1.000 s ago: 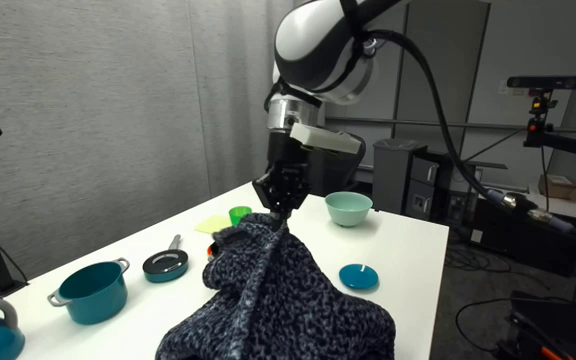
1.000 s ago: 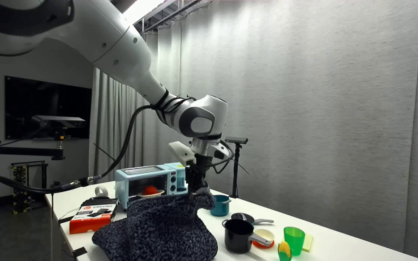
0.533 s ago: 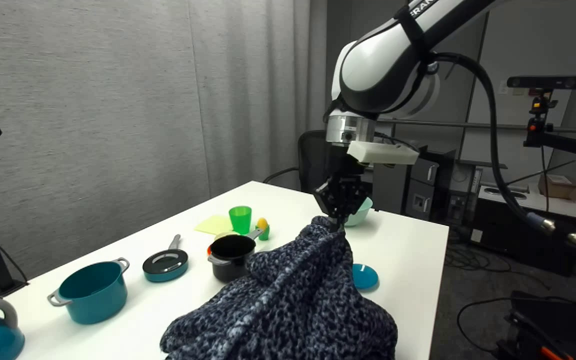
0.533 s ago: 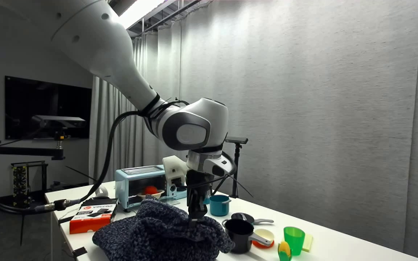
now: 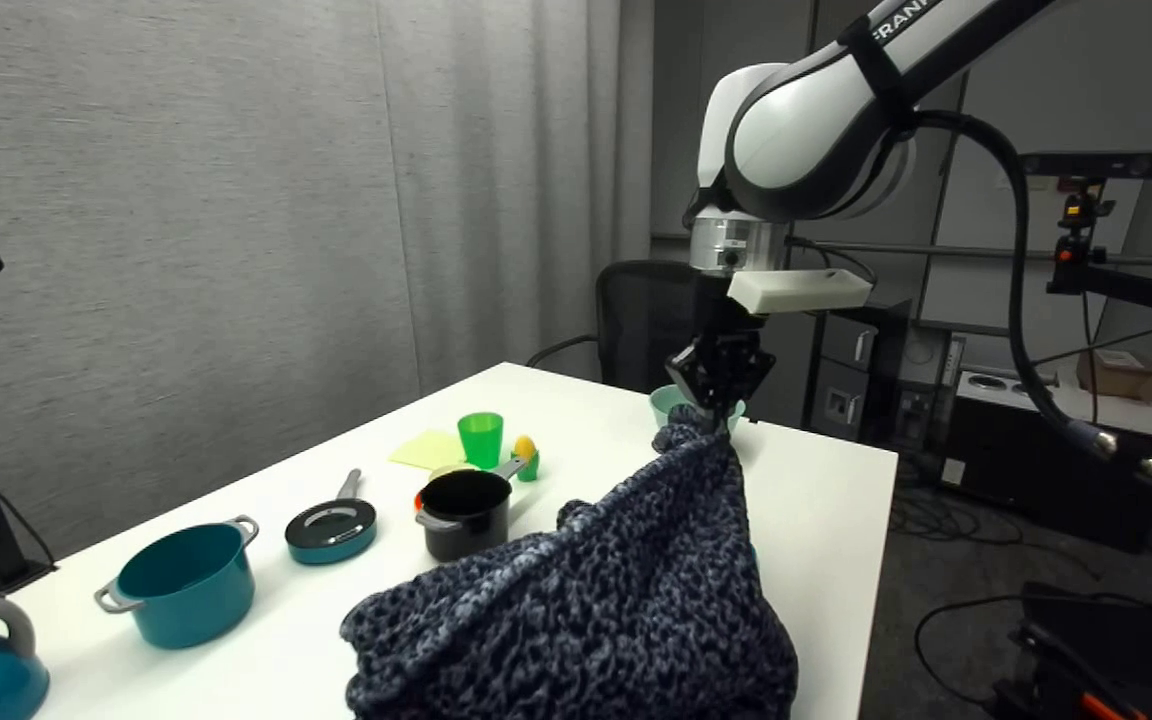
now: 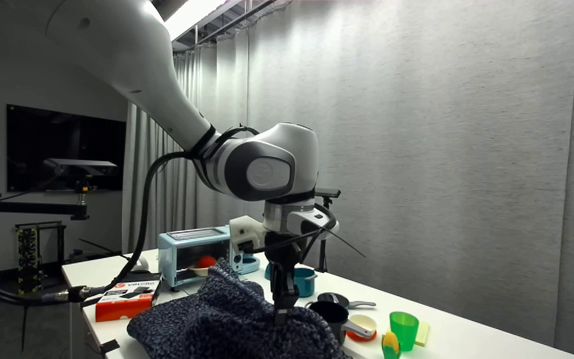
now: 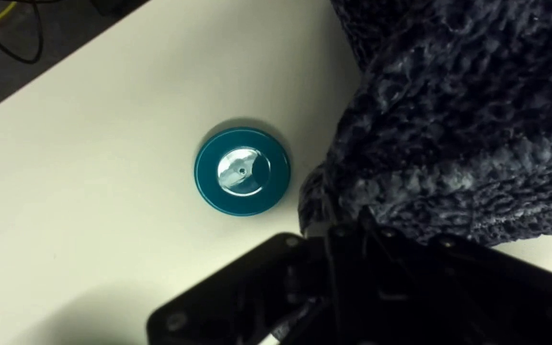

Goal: Unfold the blanket

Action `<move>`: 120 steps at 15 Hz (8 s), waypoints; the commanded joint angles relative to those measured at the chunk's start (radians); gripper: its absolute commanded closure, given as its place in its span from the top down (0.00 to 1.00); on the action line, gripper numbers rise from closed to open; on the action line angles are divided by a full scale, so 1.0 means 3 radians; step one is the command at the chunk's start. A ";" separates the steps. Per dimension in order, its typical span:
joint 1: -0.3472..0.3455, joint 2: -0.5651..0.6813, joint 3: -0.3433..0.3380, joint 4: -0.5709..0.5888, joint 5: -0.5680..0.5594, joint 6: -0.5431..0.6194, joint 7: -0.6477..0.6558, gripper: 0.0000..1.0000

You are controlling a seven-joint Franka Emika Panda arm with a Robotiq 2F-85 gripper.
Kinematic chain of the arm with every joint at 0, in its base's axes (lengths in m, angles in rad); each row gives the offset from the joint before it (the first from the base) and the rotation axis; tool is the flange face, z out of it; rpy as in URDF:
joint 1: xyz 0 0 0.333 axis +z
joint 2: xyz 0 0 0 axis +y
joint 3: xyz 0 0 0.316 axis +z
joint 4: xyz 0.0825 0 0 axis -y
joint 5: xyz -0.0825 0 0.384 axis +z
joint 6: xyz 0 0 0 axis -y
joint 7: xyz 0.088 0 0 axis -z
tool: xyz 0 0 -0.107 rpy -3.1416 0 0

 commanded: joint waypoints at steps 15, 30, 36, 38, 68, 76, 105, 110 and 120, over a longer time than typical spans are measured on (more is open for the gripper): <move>-0.0271 -0.0058 -0.0176 -0.0173 0.0220 0.0529 -0.0166 0.31; 0.0330 0.1388 0.0954 0.1596 0.1103 0.0603 -0.1330 1.00; 0.0376 0.1964 0.1135 0.2553 0.0909 -0.0704 -0.1339 1.00; 0.0449 0.2060 0.1074 0.2874 0.0702 -0.1203 -0.1314 1.00; 0.0986 0.2511 0.0978 0.3198 -0.0183 -0.1380 -0.1391 0.75; 0.0986 0.2449 0.0937 0.3159 -0.0228 -0.1401 -0.1378 0.19; -0.0112 -0.0320 0.0111 -0.0799 0.1275 0.1231 -0.0469 0.03; -0.0240 -0.0339 -0.0089 -0.0646 0.0903 0.1045 -0.0285 0.03; -0.0324 0.0075 -0.0212 0.0426 -0.0309 -0.0558 -0.0322 0.03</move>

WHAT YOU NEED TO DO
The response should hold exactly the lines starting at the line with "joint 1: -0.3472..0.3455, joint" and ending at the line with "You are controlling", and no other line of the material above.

EXERCISE ANSWER
joint 1: -0.3472..0.3455, joint 2: -0.5651..0.6813, joint 3: -0.3433..0.3380, joint 4: -0.5709..0.5888, joint 5: -0.5680..0.5594, joint 6: -0.5431..0.6194, joint 7: -0.6477..0.6558, gripper: 0.0000..1.0000

You are controlling a seven-joint Franka Emika Panda arm with a Robotiq 2F-85 gripper.

Nothing remains to be added to the response.